### Work request
Supply the number of lines in the data below that hold "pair", and let that number be the whole answer.

### Data to use

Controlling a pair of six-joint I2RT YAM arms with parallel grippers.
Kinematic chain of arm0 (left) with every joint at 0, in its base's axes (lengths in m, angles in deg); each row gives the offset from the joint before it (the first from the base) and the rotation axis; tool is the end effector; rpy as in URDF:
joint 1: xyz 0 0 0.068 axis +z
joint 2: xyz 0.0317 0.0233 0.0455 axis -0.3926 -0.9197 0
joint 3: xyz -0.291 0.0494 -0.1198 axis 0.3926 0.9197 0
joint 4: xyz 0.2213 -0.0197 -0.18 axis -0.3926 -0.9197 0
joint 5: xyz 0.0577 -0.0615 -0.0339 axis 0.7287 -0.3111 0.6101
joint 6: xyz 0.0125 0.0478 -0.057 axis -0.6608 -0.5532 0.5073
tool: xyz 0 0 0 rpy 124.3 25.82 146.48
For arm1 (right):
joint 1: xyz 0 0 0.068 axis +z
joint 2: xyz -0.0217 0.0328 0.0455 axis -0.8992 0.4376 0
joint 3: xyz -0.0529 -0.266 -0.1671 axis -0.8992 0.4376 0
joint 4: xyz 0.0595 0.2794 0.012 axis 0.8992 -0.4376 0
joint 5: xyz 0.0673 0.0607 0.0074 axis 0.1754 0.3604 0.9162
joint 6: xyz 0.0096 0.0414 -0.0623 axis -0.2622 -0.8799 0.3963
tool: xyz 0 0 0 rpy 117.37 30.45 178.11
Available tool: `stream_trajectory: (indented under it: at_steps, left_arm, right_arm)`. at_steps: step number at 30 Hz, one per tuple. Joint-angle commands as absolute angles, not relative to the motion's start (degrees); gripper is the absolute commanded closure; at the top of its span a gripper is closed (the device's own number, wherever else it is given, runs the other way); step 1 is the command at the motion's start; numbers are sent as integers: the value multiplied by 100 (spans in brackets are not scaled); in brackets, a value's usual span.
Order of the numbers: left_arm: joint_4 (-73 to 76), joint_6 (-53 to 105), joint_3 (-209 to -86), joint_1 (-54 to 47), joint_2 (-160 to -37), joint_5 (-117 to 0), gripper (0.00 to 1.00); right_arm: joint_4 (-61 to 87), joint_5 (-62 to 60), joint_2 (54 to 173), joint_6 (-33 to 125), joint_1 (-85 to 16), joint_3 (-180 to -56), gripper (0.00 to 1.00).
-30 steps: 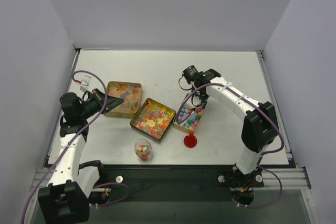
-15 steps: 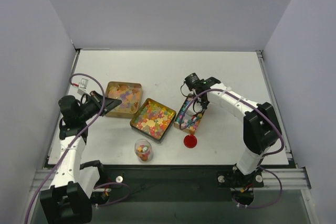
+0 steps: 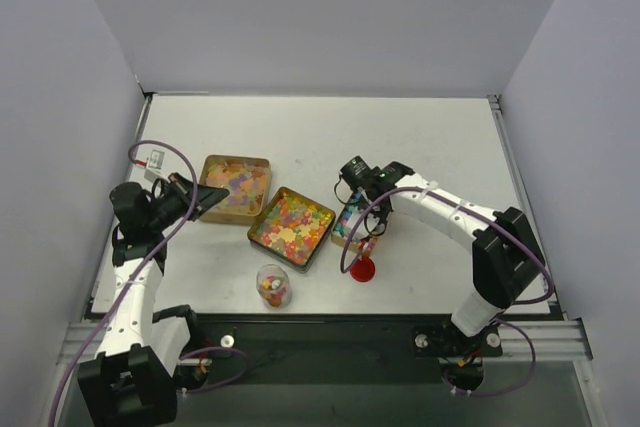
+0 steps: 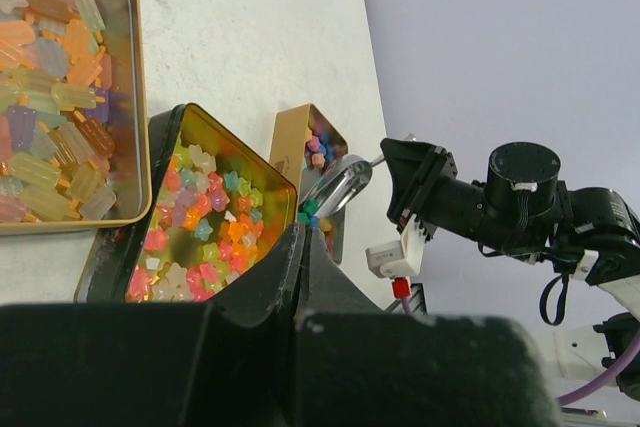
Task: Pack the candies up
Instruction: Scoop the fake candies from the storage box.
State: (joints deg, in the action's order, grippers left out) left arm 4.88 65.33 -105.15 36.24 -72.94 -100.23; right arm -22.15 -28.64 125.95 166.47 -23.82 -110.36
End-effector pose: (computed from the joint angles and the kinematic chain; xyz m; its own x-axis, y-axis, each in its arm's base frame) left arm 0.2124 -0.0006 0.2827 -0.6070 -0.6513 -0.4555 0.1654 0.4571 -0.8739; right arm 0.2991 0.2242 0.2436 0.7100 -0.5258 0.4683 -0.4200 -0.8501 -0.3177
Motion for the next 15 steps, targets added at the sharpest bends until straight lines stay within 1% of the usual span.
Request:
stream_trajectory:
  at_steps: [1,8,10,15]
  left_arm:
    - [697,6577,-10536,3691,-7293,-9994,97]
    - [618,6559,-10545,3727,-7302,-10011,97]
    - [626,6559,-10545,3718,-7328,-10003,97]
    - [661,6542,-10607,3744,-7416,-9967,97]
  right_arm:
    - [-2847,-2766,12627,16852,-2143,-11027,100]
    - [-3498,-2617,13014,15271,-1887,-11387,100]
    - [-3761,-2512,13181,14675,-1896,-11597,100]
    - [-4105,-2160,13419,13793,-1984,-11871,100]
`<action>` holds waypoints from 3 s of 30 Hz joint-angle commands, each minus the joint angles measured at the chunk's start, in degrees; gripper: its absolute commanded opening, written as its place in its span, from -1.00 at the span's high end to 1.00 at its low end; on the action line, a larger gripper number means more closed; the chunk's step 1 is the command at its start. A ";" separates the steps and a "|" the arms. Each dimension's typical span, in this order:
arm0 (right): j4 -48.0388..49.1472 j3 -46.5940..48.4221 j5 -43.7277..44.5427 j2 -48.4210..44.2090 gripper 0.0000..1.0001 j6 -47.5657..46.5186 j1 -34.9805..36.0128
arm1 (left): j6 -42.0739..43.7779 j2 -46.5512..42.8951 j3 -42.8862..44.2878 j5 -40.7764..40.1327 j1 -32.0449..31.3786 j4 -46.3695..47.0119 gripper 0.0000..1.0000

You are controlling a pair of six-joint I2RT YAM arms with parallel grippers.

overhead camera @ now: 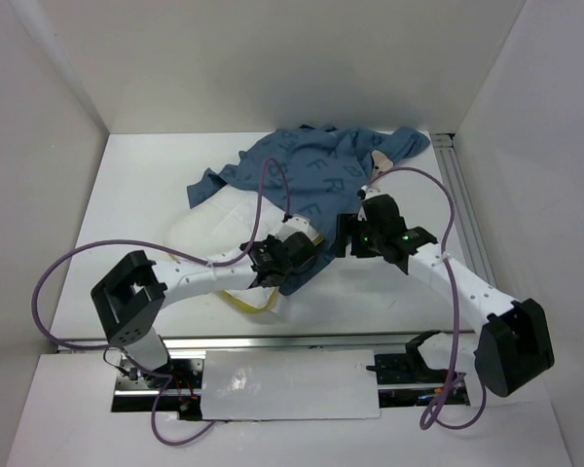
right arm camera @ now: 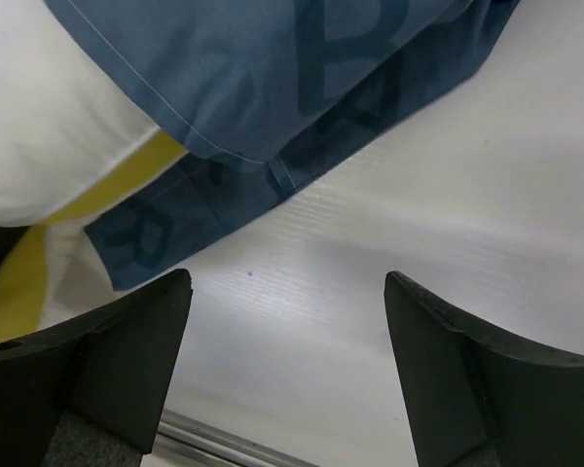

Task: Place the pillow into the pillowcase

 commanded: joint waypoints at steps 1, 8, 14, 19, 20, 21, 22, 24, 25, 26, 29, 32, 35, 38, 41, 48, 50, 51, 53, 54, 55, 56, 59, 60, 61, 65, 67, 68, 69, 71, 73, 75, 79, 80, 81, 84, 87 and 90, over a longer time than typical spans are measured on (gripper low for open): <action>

### Worked solution
2